4. Riwayat bepergian, tinggal di tempat penitipan anak merupakan risiko untukdiare infeksi.
Faktor Risiko
1. Higiene pribadi dan sanitasi lingkungan yang kurang.

21
2. Riwayat intoleransi laktosa, riwayat alergi obat.
3. Infeksi HIV atau infeksi menular seksual.
HASIL PEMERIKSAAN FISIK DAN PENUNJANG SEDERHANA (OBJECTIVE)
Pemeriksaan Fisik
1. Pada pemeriksaan fisik perlu diperiksa: berat badan, suhu tubuh, frekuensi denyut jantung dan
pernapasan serta tekanan darah.
2. Mencari tanda-tanda utama dehidrasi: kesadaran, rasa haus, dan turgor kulit abdomen dan tanda-
tanda tambahan lainnya: ubun-ubun besar cekung atau tidak, mata: cekung atau tidak, ada atau
tidaknya air mata, bibir, mukosa mulut dan lidah kering atau basah.
3. Pernapasan yang cepat indikasi adanya asidosis metabolik.

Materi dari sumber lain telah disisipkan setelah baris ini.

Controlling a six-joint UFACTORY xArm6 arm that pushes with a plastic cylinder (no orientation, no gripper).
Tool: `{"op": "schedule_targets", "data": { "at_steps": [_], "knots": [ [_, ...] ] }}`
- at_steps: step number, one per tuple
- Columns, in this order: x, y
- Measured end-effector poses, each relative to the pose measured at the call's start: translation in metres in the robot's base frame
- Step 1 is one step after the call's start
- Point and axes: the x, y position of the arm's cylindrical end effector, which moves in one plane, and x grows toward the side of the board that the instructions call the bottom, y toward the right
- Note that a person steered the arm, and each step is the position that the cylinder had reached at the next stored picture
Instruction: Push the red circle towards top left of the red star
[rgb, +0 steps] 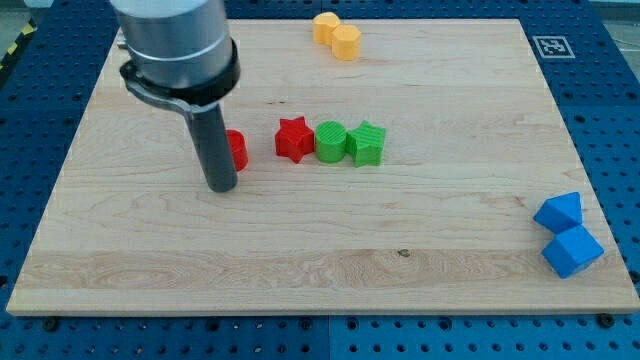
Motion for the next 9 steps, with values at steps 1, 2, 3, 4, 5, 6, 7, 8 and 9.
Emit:
{"op": "schedule_targets", "data": {
  "at_steps": [1, 2, 3, 4, 5, 6, 7, 8, 9],
  "knots": [
    [-0.023, 0.005],
    [-0.023, -0.001],
    [-0.025, -0.032],
    [-0.048, -0.039],
    [-0.048, -0.026],
    [-0.048, -0.014],
    [-0.048, -0.004],
    [-0.049, -0.004],
    [-0.049, -0.003]
  ]
}}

4. Bising usus yang lemah atau tidak ada bila terdapat hipokalemia.
5. Pemeriksaan ekstremitas perlu karena perfusi dan capillary refill dapat menentukan derajat
dehidrasi yang terjadi.
6. Penilaian beratnya atau derajat dehidrasi dapat ditentukan dengan cara: obyektif yaitu dengan
membandingkan berat badan sebelum dan selama diare. Subyektif dengan menggunakan kriteria.
Pada anak menggunakan kriteria WHO 1995.